第5話「ロティさんの呪い」

「ここは調理室で私たちはお料理部」

「お料理部……」

「私が二年の井宮茉莉、マリネって呼んで。でこっちが同じく二年の遠野珠莉、ジュレって呼んでる」

「よろしくなぁ」

「あ、あのお二人は姉妹なんですか?」

「ジュリマリだから?」

「よう言われんねん。双子なんって」

「違うんですか?」

「ちゃうちゃう。まず苗字ちゃうやん。喋り方も容姿も全然ちゃうやろ」

 マリネ先輩はぼさぼさ髪に眼鏡。締め切り前の漫画家さんでしょうか。

 対してジュレ先輩は清潔なロングヘアにカーディガンにはシワひとつ見当たりません。

「た、確かに」

「でさっき牛フィレ肉のステーキを作ってくれたこの子が一年の奥村奏。私たちはポワレって呼んでる」

 ポワレさんは恥ずかしがり屋さんなのか、頬を染めて小さな声で「どうも」と言います。

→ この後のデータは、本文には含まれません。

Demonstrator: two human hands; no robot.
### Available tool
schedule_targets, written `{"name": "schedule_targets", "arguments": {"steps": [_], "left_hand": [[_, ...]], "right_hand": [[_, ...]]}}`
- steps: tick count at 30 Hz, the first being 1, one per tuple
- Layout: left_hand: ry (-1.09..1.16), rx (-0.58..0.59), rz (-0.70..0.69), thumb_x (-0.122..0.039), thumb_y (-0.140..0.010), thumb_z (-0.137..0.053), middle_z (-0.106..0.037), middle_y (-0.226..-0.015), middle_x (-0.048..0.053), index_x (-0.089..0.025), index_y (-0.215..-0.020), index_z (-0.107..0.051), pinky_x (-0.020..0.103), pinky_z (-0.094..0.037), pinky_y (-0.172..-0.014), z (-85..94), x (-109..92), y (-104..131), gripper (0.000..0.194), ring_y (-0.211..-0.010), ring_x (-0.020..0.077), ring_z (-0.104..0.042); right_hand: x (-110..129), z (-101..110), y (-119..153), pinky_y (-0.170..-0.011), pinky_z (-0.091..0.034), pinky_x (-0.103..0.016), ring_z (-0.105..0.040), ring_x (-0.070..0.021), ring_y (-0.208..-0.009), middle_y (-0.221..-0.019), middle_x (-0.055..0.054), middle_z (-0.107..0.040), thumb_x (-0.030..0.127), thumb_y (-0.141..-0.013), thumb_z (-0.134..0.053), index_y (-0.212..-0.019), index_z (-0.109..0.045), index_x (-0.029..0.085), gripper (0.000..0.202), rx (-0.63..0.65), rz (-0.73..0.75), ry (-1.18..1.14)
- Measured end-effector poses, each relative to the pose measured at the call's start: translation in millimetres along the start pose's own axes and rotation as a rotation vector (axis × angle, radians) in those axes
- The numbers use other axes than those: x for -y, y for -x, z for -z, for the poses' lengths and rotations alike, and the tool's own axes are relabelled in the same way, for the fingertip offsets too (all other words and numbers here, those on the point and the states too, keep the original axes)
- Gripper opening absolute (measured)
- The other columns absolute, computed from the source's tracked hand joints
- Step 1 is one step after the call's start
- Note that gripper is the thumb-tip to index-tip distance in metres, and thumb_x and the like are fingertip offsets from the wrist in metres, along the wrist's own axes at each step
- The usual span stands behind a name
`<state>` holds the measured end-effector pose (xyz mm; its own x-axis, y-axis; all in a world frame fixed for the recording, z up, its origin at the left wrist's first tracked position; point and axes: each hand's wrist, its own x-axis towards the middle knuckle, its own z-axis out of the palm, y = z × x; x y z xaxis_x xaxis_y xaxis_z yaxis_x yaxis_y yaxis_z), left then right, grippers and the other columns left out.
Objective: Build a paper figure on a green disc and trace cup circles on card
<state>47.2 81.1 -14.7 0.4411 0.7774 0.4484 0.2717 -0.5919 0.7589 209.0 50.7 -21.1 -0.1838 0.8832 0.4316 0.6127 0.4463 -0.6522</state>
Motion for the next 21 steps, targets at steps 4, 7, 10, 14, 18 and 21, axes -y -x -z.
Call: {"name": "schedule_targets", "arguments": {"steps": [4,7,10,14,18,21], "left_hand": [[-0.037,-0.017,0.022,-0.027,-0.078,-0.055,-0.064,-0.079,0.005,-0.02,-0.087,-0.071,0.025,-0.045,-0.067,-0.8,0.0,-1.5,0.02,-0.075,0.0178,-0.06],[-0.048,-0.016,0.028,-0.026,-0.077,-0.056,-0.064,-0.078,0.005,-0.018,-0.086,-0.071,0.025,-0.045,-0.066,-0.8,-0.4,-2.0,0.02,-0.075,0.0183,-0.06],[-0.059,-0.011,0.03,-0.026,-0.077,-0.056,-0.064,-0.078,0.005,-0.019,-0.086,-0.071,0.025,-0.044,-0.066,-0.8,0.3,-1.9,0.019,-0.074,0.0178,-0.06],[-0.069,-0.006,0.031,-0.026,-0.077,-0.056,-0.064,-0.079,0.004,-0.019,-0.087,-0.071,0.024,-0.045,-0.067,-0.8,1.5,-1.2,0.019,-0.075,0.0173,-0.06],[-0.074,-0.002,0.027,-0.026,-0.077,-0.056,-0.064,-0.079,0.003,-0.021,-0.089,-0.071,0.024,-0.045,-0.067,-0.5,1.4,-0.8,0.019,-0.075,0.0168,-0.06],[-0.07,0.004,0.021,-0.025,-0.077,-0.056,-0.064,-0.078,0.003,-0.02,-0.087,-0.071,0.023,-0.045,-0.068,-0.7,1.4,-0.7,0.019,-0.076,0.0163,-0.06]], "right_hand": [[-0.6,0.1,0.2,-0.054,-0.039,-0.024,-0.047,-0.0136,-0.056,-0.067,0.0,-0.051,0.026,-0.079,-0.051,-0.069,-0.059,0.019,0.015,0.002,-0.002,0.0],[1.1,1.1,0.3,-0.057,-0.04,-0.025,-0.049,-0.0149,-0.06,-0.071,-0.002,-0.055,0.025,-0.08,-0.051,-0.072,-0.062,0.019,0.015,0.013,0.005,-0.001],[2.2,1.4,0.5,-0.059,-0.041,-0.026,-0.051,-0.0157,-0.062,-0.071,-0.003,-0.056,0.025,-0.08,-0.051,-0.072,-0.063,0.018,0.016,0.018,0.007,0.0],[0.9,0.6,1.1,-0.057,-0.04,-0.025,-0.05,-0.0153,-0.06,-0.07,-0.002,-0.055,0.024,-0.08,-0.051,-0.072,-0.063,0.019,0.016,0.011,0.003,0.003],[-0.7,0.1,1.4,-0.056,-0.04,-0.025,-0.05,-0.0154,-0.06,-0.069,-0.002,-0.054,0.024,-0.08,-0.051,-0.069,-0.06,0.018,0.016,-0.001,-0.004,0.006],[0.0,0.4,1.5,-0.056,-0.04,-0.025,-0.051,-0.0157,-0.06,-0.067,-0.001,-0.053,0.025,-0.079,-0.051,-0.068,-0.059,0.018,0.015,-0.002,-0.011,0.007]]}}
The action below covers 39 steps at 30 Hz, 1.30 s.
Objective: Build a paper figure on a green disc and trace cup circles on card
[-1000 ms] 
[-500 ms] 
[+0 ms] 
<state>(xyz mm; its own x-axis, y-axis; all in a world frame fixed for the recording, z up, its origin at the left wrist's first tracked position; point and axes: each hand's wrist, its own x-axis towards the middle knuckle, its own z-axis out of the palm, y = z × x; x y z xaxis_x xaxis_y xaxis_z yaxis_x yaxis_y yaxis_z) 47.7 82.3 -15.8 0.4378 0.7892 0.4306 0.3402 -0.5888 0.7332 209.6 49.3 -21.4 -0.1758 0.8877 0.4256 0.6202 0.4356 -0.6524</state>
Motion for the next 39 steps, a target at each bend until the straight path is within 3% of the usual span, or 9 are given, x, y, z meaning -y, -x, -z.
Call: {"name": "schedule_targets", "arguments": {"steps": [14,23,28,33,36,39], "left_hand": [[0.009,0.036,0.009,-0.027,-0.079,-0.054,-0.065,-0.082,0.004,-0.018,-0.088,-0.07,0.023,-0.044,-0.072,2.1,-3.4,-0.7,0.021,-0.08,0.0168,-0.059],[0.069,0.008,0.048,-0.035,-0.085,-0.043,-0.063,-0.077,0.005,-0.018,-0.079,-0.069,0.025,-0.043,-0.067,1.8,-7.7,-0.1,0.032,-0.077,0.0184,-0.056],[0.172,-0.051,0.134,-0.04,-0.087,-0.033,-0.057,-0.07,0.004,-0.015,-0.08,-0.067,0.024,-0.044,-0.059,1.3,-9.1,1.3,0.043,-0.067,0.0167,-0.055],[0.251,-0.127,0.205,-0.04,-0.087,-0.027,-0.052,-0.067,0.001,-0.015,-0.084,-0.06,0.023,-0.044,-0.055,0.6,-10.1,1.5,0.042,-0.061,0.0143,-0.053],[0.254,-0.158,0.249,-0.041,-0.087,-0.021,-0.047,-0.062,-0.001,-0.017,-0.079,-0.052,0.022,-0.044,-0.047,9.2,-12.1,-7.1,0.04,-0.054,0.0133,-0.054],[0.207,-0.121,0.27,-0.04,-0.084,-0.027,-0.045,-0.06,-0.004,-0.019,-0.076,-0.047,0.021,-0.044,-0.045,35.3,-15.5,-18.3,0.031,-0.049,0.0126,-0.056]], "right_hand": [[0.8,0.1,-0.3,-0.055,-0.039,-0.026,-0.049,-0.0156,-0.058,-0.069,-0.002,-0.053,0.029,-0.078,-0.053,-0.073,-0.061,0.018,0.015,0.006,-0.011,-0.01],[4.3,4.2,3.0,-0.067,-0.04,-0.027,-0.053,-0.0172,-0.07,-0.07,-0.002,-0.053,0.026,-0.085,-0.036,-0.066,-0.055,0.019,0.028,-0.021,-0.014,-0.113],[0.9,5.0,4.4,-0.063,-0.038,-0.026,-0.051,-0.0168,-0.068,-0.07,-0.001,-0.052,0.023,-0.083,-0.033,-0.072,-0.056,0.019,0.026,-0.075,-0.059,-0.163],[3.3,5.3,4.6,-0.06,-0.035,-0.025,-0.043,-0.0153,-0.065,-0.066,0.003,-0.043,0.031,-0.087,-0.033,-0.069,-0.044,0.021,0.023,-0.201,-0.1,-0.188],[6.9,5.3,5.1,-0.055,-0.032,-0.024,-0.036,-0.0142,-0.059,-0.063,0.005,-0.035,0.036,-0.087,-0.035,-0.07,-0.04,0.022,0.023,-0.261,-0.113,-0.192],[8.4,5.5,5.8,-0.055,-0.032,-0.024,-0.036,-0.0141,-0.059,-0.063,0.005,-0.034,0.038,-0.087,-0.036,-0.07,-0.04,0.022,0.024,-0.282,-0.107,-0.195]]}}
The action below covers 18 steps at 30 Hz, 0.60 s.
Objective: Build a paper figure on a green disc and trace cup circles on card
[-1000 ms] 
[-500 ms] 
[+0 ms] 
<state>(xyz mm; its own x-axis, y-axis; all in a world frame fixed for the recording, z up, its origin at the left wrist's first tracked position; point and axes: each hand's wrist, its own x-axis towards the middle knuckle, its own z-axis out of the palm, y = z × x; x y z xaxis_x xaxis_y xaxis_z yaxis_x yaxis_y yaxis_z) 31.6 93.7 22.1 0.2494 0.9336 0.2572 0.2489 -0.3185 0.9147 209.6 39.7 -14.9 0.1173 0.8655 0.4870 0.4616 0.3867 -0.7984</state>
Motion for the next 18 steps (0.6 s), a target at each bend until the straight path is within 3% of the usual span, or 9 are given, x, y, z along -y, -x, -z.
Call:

「わたしも一年生ですっ。よろしくお願いしますポワレちゃん」

 二人は握手しました。

「……名前」

 ポワレさんは呟きます。

「あわわ……わたしとしたことが……デヘヘ。わたしは花森杏蜜です。アンちゃんって家族にはよく呼ばれます」

「アンちゃん……」

「よぉおし決めたぁあ! 部員第四号の君の名前は今日からロティと命名する!」

 マリネ先輩は眼鏡を光らせて叫びます。

「えぇえええ!? ろ、ろてぃ?」

「え、だってお肉食べたから部活入るんだよね?」

 不思議そうにマリネ先輩は聞きます。

 あわわわ……と杏蜜さん(以下ロティさんとします)は困惑気味です。

「わ、わたし……」

「う、うん」マリネ先輩。

「わ、わたし……」

「どうしたん?」ジュレ先輩。

「わ、わたし……」

「ロティちゃん?」ポワレさん。